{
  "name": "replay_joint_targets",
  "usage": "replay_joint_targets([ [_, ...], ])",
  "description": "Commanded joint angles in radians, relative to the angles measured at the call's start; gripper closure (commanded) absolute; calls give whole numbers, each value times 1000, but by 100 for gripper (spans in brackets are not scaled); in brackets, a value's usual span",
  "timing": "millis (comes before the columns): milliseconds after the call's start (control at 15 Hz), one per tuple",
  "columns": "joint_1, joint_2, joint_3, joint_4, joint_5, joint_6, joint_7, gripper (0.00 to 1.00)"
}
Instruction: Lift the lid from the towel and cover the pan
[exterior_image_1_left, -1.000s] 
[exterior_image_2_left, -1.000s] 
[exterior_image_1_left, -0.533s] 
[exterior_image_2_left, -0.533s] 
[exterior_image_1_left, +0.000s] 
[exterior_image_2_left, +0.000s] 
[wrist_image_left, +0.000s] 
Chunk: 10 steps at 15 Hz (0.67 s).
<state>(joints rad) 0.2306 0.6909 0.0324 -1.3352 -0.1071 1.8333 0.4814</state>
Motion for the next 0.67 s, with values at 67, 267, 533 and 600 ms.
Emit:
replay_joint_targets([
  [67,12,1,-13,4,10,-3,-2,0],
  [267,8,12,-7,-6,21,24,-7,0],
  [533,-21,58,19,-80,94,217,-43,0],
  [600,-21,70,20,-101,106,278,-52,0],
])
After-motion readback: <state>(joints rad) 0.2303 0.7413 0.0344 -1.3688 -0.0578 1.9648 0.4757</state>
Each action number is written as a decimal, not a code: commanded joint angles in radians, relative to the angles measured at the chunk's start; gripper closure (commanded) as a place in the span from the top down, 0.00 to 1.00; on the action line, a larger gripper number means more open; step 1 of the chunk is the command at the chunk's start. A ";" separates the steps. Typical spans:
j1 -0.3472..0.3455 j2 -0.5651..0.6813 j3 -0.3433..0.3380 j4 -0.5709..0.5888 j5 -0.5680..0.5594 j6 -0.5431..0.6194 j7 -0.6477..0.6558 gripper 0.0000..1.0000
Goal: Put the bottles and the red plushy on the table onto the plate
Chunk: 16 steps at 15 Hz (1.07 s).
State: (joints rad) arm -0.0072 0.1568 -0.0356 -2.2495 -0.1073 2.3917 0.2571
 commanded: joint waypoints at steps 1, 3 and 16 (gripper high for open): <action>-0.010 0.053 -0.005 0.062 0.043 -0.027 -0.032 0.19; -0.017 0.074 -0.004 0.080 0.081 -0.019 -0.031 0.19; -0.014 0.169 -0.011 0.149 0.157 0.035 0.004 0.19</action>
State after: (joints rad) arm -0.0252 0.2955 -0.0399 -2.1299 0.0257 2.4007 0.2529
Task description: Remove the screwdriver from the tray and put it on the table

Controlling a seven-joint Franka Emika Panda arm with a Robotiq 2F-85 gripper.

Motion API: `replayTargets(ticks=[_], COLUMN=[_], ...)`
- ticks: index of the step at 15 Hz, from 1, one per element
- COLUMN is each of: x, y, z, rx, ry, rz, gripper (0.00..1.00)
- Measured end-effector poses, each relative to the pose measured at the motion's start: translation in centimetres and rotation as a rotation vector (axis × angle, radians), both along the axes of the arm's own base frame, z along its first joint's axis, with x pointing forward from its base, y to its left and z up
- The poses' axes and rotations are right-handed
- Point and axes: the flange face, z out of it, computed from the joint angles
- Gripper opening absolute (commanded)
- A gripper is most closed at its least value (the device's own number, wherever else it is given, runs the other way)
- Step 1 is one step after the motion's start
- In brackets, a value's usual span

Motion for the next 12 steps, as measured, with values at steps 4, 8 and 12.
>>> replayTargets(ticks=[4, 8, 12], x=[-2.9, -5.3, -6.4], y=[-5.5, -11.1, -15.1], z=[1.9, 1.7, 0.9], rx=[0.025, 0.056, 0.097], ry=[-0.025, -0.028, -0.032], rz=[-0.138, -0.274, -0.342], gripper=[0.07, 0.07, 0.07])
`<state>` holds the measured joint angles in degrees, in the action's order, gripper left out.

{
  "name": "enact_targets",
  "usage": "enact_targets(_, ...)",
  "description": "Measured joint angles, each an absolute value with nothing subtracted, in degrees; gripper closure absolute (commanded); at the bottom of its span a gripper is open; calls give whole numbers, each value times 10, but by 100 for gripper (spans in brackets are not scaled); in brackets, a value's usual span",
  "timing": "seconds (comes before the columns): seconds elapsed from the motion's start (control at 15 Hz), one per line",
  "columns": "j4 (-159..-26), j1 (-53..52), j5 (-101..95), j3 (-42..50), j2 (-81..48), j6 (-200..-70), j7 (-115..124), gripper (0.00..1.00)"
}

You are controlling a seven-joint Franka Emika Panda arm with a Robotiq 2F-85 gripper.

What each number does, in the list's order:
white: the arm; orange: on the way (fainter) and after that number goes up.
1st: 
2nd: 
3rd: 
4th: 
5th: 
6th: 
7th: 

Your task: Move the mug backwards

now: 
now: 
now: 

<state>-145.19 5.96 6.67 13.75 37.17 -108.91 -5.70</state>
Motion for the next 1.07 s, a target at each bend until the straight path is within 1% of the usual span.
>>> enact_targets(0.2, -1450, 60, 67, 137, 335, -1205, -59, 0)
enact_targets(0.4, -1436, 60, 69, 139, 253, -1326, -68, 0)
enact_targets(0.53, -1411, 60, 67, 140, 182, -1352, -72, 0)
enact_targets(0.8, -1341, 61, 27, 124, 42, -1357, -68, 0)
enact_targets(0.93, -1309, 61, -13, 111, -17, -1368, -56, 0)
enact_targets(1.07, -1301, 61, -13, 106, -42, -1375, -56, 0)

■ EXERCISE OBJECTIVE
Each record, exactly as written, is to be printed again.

■ ANSWER FOR THE TASK
{
  "name": "replay_joint_targets",
  "usage": "replay_joint_targets([ [_, ...], ])",
  "description": "Commanded joint angles in radians, relative to the angles measured at the call's start; gripper closure (commanded) absolute; calls give whole numbers, each value times 1000, but by 100 for gripper (spans in brackets are not scaled); in brackets, a value's usual span",
  "timing": "millis (comes before the columns): milliseconds after the call's start (control at 15 Hz), one per tuple",
  "columns": "joint_1, joint_2, joint_3, joint_4, joint_5, joint_6, joint_7, gripper (0.00 to 1.00)"
}
Instruction: Lift the lid from the towel and cover the pan
[exterior_image_1_left, -1.000s] 
[exterior_image_2_left, -1.000s] 
[exterior_image_1_left, -0.533s] 
[exterior_image_2_left, -0.533s] 
[exterior_image_1_left, +0.000s] 
[exterior_image_2_left, +0.000s] 
[wrist_image_left, +0.000s] 
Chunk: 10 steps at 15 Hz (0.67 s).
<state>(joints rad) 0.2306 0.6909 0.0324 -1.3352 -0.1071 1.8333 0.4814</state>
Motion for the next 0.67 s, with values at 67, 267, 533 and 600 ms.
Emit:
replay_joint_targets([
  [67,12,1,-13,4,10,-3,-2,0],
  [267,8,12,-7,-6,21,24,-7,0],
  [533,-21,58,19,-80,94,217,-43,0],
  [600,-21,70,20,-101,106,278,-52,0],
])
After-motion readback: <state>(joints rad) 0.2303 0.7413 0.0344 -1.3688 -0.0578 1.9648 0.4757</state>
Each action number is written as a decimal, not a code: commanded joint angles in radians, relative to the angles measured at the chunk's start; gripper closure (commanded) as a place in the span from the top down, 0.00 to 1.00; on the action line, a larger gripper number means more open; step 1 of the chunk is the command at the chunk's start. A ";" separates the steps. Typical spans:
j1 -0.3472..0.3455 j2 -0.5651..0.6813 j3 -0.3433..0.3380 j4 -0.5709..0.5888 j5 -0.5680..0.5594 j6 -0.5431..0.6194 j7 -0.6477..0.6558 gripper 0.0000..1.0000
Goal: Put the bottles and the red plushy on the table onto the plate
Chunk: 16 steps at 15 Hz (1.07 s).
State: (joints rad) arm -0.0072 0.1568 -0.0356 -2.2495 -0.1073 2.3917 0.2571
 commanded: joint waypoints at steps 1, 3 and 16 (gripper high for open): <action>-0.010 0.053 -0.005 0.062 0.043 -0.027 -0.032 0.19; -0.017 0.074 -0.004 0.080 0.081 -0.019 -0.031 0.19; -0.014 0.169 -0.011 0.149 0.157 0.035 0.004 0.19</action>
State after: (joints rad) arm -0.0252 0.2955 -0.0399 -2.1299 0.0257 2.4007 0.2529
Task description: Remove the screwdriver from the tray and put it on the table

Controlling a seven-joint Franka Emika Panda arm with a Robotiq 2F-85 gripper.

Motion API: `replayTargets(ticks=[_], COLUMN=[_], ...)`
- ticks: index of the step at 15 Hz, from 1, one per element
- COLUMN is each of: x, y, z, rx, ry, rz, gripper (0.00..1.00)
- Measured end-effector poses, each relative to the pose measured at the motion's start: translation in centimetres and rotation as a rotation vector (axis × angle, radians), both along the axes of the arm's own base frame, z along its first joint's axis, with x pointing forward from its base, y to its left and z up
- The poses' axes and rotations are right-handed
- Point and axes: the flange face, z out of it, computed from the joint angles
- Gripper opening absolute (commanded)
- A gripper is most closed at its least value (the device's own number, wherever else it is given, runs the other way)
- Step 1 is one step after the motion's start
- In brackets, a value's usual span

Motion for the next 12 steps, as measured, with values at steps 4, 8 and 12.
>>> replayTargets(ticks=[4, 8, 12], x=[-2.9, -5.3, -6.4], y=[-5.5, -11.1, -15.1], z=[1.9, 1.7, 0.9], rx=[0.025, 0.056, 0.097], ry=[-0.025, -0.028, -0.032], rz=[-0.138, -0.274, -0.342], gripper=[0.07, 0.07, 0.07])
`<state>` holds the measured joint angles in degrees, in the action's order, gripper left out.

{
  "name": "enact_targets",
  "usage": "enact_targets(_, ...)",
  "description": "Measured joint angles, each an absolute value with nothing subtracted, in degrees; gripper closure absolute (commanded); at the bottom of its span a gripper is open; calls give whole numbers, each value times 10, but by 100 for gripper (spans in brackets are not scaled); in brackets, a value's usual span",
  "timing": "seconds (comes before the columns): seconds elapsed from the motion's start (control at 15 Hz), one per line",
  "columns": "j4 (-159..-26), j1 (-53..52), j5 (-101..95), j3 (-42..50), j2 (-81..48), j6 (-200..-70), j7 (-115..124), gripper (0.00..1.00)"
}

You are controlling a seven-joint Franka Emika Panda arm with a Robotiq 2F-85 gripper.

What each number does, in the list's order:
white: the arm; orange: on the way (fainter) and after that number goes up.
1st: 
2nd: 
3rd: 
4th: 
5th: 
6th: 
7th: 

Your task: Move the mug backwards

now: 
now: 
now: 

<state>-145.19 5.96 6.67 13.75 37.17 -108.91 -5.70</state>
Motion for the next 1.07 s, a target at each bend until the straight path is within 1% of the usual span.
>>> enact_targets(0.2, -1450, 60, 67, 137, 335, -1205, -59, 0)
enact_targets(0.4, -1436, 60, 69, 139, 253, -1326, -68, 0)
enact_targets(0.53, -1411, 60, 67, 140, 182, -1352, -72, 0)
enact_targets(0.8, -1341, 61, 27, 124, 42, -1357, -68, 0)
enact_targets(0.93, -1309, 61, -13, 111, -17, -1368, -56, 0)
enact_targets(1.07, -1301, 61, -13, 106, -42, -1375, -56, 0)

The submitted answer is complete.